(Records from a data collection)
----
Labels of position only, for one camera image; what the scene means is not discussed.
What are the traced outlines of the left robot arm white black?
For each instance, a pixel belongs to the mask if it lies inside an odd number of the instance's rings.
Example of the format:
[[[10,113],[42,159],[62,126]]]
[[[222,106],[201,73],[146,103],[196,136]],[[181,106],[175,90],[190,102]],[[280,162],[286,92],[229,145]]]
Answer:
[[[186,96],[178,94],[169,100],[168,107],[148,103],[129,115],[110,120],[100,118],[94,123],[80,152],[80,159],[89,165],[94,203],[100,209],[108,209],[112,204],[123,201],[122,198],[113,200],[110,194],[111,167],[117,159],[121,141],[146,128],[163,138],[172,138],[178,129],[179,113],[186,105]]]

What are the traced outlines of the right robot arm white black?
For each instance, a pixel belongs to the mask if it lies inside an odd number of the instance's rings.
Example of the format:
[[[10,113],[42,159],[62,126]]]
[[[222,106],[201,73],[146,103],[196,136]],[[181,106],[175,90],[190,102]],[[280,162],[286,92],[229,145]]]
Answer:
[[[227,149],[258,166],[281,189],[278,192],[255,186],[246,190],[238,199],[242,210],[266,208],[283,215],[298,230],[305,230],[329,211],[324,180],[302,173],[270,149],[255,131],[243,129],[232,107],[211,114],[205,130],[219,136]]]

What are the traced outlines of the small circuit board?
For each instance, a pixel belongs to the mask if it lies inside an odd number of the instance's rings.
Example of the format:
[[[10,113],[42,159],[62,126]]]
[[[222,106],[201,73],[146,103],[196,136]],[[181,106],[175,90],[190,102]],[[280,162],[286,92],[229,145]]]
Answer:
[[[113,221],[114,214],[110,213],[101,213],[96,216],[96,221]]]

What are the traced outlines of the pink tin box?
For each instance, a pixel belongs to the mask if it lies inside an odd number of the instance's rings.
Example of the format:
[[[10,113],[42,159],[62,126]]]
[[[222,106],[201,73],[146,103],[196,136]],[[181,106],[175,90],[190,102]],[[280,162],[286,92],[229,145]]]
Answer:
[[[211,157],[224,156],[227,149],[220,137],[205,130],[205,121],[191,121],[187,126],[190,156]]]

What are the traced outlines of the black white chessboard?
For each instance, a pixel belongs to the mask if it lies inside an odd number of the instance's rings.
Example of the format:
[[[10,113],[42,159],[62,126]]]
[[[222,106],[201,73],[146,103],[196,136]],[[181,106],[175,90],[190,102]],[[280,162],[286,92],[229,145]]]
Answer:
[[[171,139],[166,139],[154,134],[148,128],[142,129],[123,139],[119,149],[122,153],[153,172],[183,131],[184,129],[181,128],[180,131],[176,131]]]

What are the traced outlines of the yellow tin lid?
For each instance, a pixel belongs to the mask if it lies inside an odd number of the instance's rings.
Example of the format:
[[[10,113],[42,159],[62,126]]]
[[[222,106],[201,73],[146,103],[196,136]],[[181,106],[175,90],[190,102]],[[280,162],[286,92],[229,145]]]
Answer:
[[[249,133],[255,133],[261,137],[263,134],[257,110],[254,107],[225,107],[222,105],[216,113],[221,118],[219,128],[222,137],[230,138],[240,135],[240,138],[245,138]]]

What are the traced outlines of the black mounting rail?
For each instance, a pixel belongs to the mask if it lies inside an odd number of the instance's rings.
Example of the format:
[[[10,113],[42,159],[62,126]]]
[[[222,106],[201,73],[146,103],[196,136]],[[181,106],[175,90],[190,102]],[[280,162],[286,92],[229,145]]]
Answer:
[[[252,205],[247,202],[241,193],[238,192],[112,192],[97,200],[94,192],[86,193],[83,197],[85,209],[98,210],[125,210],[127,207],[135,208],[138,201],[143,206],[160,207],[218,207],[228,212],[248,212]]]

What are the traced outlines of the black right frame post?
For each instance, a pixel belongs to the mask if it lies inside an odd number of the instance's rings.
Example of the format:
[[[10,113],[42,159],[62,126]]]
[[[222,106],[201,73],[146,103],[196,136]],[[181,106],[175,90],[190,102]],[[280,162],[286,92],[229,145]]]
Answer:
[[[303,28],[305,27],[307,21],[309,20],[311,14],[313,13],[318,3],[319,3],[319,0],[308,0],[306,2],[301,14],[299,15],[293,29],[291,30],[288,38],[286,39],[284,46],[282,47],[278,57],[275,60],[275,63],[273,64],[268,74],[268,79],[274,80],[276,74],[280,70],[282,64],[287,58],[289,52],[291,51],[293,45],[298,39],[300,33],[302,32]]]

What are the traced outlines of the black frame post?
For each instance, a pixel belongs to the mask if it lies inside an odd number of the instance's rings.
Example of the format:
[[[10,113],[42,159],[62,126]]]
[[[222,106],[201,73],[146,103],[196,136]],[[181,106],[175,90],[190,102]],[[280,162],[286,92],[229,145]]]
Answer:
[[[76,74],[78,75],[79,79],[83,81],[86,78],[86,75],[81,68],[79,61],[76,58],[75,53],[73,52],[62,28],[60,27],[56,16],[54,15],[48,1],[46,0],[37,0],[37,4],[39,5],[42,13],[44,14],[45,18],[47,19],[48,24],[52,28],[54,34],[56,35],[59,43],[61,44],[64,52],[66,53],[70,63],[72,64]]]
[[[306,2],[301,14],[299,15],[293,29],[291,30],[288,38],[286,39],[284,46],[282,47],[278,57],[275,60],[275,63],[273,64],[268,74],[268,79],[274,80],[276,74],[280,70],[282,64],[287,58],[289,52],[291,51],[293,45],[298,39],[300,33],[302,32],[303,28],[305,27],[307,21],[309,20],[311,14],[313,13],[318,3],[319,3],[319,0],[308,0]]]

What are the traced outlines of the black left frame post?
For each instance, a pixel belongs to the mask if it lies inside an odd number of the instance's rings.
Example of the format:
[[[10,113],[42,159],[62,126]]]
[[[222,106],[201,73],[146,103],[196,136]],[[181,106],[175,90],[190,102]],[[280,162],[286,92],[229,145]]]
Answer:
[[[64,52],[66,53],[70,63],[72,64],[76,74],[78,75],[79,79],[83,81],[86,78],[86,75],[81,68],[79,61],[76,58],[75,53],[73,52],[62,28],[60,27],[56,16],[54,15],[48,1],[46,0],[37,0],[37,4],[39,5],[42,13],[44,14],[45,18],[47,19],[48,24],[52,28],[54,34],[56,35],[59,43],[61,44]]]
----
> [Required action]
What is needed is an exact reproduction of the data.

> [Answer box]
Labels of position only, for one camera image; what the scene means is not discussed.
What are the traced outlines of the left robot arm white black?
For each instance, a pixel belongs to the mask if it lies inside an odd number of the instance's rings.
Example of the format:
[[[10,113],[42,159],[62,126]]]
[[[222,106],[201,73],[146,103],[196,136]],[[181,106],[175,90],[190,102]],[[280,162],[286,92],[229,145]]]
Answer:
[[[186,96],[178,94],[169,100],[168,107],[148,103],[129,115],[110,120],[100,118],[94,123],[80,152],[80,159],[89,165],[94,203],[100,209],[108,209],[112,204],[123,201],[122,198],[113,200],[110,194],[111,167],[117,159],[121,141],[146,128],[163,138],[172,138],[178,129],[179,113],[186,105]]]

What are the traced outlines of the right robot arm white black?
For each instance, a pixel belongs to the mask if it lies inside an odd number of the instance's rings.
Example of the format:
[[[10,113],[42,159],[62,126]]]
[[[222,106],[201,73],[146,103],[196,136]],[[181,106],[175,90],[190,102]],[[280,162],[286,92],[229,145]]]
Answer:
[[[227,149],[258,166],[281,189],[278,192],[255,186],[246,190],[238,199],[242,210],[266,208],[283,215],[298,230],[305,230],[329,211],[324,180],[302,173],[270,149],[255,131],[243,129],[232,107],[211,114],[205,130],[219,136]]]

What are the traced outlines of the small circuit board?
For each instance, a pixel belongs to the mask if it lies inside an odd number of the instance's rings.
Example of the format:
[[[10,113],[42,159],[62,126]]]
[[[222,106],[201,73],[146,103],[196,136]],[[181,106],[175,90],[190,102]],[[280,162],[286,92],[229,145]]]
Answer:
[[[113,221],[114,214],[110,213],[101,213],[96,216],[96,221]]]

What are the traced outlines of the pink tin box?
For each instance, a pixel belongs to the mask if it lies inside an odd number of the instance's rings.
Example of the format:
[[[10,113],[42,159],[62,126]]]
[[[222,106],[201,73],[146,103],[196,136]],[[181,106],[175,90],[190,102]],[[280,162],[286,92],[229,145]]]
Answer:
[[[211,157],[224,156],[227,149],[220,137],[205,130],[205,121],[191,121],[187,126],[190,156]]]

What are the traced outlines of the black white chessboard?
For each instance, a pixel belongs to the mask if it lies inside an odd number of the instance's rings.
Example of the format:
[[[10,113],[42,159],[62,126]]]
[[[222,106],[201,73],[146,103],[196,136]],[[181,106],[175,90],[190,102]],[[280,162],[286,92],[229,145]]]
Answer:
[[[171,139],[166,139],[154,134],[148,128],[142,129],[123,139],[119,149],[122,153],[153,172],[183,131],[184,129],[181,128],[180,131],[176,131]]]

What are the traced outlines of the yellow tin lid?
For each instance, a pixel belongs to the mask if it lies inside an odd number of the instance's rings.
Example of the format:
[[[10,113],[42,159],[62,126]]]
[[[222,106],[201,73],[146,103],[196,136]],[[181,106],[175,90],[190,102]],[[280,162],[286,92],[229,145]]]
Answer:
[[[249,133],[255,133],[261,137],[263,134],[257,110],[254,107],[225,107],[222,105],[216,113],[221,118],[219,128],[222,137],[230,138],[240,135],[240,138],[245,138]]]

What are the traced outlines of the black mounting rail?
For each instance, a pixel belongs to the mask if it lies inside an odd number of the instance's rings.
Example of the format:
[[[10,113],[42,159],[62,126]]]
[[[222,106],[201,73],[146,103],[196,136]],[[181,106],[175,90],[190,102]],[[280,162],[286,92],[229,145]]]
Answer:
[[[252,205],[247,202],[241,193],[238,192],[112,192],[97,200],[94,192],[86,193],[83,197],[85,209],[98,210],[125,210],[127,207],[135,208],[138,201],[143,206],[160,207],[218,207],[228,212],[248,212]]]

What are the traced outlines of the black right frame post?
For each instance, a pixel belongs to the mask if it lies inside an odd number of the instance's rings.
Example of the format:
[[[10,113],[42,159],[62,126]]]
[[[222,106],[201,73],[146,103],[196,136]],[[181,106],[175,90],[190,102]],[[280,162],[286,92],[229,145]]]
Answer:
[[[303,28],[305,27],[307,21],[309,20],[311,14],[313,13],[318,3],[319,3],[319,0],[308,0],[306,2],[301,14],[299,15],[293,29],[291,30],[288,38],[286,39],[284,46],[282,47],[278,57],[275,60],[275,63],[273,64],[268,74],[268,79],[274,80],[276,74],[280,70],[282,64],[287,58],[289,52],[291,51],[293,45],[298,39],[300,33],[302,32]]]

What are the traced outlines of the black frame post?
For each instance, a pixel belongs to the mask if it lies inside an odd number of the instance's rings.
Example of the format:
[[[10,113],[42,159],[62,126]]]
[[[222,106],[201,73],[146,103],[196,136]],[[181,106],[175,90],[190,102]],[[280,162],[286,92],[229,145]]]
Answer:
[[[76,74],[78,75],[79,79],[83,81],[86,78],[86,75],[81,68],[79,61],[76,58],[75,53],[73,52],[62,28],[60,27],[56,16],[54,15],[48,1],[46,0],[37,0],[37,4],[39,5],[42,13],[44,14],[45,18],[47,19],[48,24],[52,28],[54,34],[56,35],[59,43],[61,44],[64,52],[66,53],[70,63],[72,64]]]
[[[306,2],[301,14],[299,15],[293,29],[291,30],[288,38],[286,39],[284,46],[282,47],[278,57],[275,60],[275,63],[273,64],[268,74],[268,79],[274,80],[276,74],[280,70],[282,64],[287,58],[289,52],[291,51],[293,45],[298,39],[300,33],[302,32],[303,28],[305,27],[307,21],[309,20],[311,14],[313,13],[318,3],[319,3],[319,0],[308,0]]]

What are the traced outlines of the black left frame post?
For each instance, a pixel belongs to the mask if it lies inside an odd number of the instance's rings.
Example of the format:
[[[10,113],[42,159],[62,126]]]
[[[222,106],[201,73],[146,103],[196,136]],[[181,106],[175,90],[190,102]],[[280,162],[286,92],[229,145]]]
Answer:
[[[64,52],[66,53],[70,63],[72,64],[76,74],[78,75],[79,79],[83,81],[86,78],[86,75],[81,68],[79,61],[76,58],[75,53],[73,52],[62,28],[60,27],[56,16],[54,15],[48,1],[46,0],[37,0],[37,4],[39,5],[42,13],[44,14],[45,18],[47,19],[48,24],[52,28],[54,34],[56,35],[59,43],[61,44]]]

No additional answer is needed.